The News: A new fast food robotics pilot project by the Jack in the Box hamburger chain is designed to help address tight labor markets and staffing shortages. The pilot utilizes fast food robotics kitchen equipment from Miso Robotics, which includes a fry cook robot and an automatic beverage dispensing robot, and is being tested by the burger, chicken and taco chain for potential use in its 2,200 fast food restaurants in 21 U.S. states and in Guam. Read the full story about Jack in the Box’s pilot project using robotics here on ZDNet.
Fast Food Robotics Pilot Project Helps Jack in the Box Burger Chain Fill Challenging Staffing Shortages in Tight Labor Market Using Robotic Fryers and Drink Machines
Analyst Take: This type of fast food robotics pilot is one of several happening in the restaurant industry, including CaliBurger, White Castle, and California Pizza kitchen, to name just a few. Large numbers of job vacancies are continuing to cause huge challenges for restaurant owners and managers who cannot hire an adequate number of staff members to keep their operations going. In these instances, organizations are hopeful that robotic kitchen help will be a game-changer.
I’m encouraged to see these pilots and the innovative use of robotics in restaurants and other workplaces because it all leads back to one important thing: improved customer service and better customer experiences. That’s what keeps businesses alive and afloat.
To be fair, I wasn’t always a fan of integrating robotics into the workplace. Like many, I previously thought that replacing workers with robots was a bad thing because I believed it took jobs away from people.
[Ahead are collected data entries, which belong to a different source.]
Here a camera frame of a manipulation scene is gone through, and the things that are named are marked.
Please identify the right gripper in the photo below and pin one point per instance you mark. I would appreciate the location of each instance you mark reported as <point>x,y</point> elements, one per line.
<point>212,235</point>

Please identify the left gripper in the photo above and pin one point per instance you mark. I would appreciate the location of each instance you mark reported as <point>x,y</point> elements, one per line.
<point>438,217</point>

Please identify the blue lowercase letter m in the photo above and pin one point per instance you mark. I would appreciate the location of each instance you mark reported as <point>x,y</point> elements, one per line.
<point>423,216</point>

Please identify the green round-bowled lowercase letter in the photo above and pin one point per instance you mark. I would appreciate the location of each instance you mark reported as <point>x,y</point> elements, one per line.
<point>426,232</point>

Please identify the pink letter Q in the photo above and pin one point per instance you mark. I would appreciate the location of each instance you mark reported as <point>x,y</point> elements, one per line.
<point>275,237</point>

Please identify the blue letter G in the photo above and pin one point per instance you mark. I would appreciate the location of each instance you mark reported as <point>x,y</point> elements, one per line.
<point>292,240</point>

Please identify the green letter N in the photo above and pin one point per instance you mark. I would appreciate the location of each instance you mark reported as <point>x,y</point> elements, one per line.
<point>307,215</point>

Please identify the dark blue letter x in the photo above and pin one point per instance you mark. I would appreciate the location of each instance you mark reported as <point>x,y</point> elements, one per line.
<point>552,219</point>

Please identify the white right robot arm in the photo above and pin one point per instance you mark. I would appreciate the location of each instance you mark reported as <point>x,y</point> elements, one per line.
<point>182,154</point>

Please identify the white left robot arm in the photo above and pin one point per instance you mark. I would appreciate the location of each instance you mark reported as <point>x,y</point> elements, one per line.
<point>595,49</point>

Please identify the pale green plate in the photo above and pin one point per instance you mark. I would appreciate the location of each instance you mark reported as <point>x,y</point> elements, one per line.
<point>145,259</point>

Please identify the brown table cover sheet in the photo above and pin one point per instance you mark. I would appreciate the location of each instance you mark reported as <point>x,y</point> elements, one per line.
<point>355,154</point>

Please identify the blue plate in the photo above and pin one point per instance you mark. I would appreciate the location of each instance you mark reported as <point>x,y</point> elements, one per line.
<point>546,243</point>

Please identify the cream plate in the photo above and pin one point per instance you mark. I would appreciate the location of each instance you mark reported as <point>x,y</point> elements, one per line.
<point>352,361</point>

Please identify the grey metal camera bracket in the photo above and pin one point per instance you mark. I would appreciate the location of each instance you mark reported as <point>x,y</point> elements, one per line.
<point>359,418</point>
A global pandemic quickly changed my thinking and that, combined with more learnings on robotics and automation in general has shifted my thinking and illustrated the very real value robots can deliver in a variety of situations, including those most hard hit by a tight labor market. According to the National Restaurant Association, four in five restaurant operators are understaffed. But they are not alone. Retail stores, factories, and beyond — there are many examples of instances where there are more customers than there are workers to help them, and I see pilot programs like this one as a big step forward.
Advanced Robotics are Popping Up Across Industries
Almost everywhere we look nowadays, powerful and customized robotics are being integrated in businesses to get things done across a wide range of fields, from 3D robotic camera-equipped arms that check and correct welds on farm tractor assembly lines at John Deere, to industrial robotics applications being imagined and designed at NVIDIA, to logistics and shipping robotics inside Amazon warehouses where about two-thirds of its tens of millions of packages each day are handled by robots.
I think this is a positive trend for industry and for consumers as machines are used in more ways to better serve humans, especially in jobs and tasks that humans do not want to perform.
Other restaurant chains, including Chipotle Mexican Grill, Domino’s, and Buffalo Wild Wings, are also piloting the use of fast food robotics from Nuro and Richtech, in addition to Miso Robotics.
This is a fascinating fast food robotics marketplace to watch as robotics continues to find new users and applications across the restaurant industry and other commercial segments. It will be exciting to see how these pilot projects at Jack in the Box and elsewhere proceed and how their successes or failures will inspire or pause additional trials to come.
Disclosure: Futurum Research is a research and advisory firm that engages or has engaged in research, analysis, and advisory services with many technology companies, including those mentioned in this article. The author does not hold any equity positions with any company mentioned in this article.
Analysis and opinions expressed herein are specific to the analyst individually and data and other information that might have been provided for validation, not those of Futurum Research as a whole.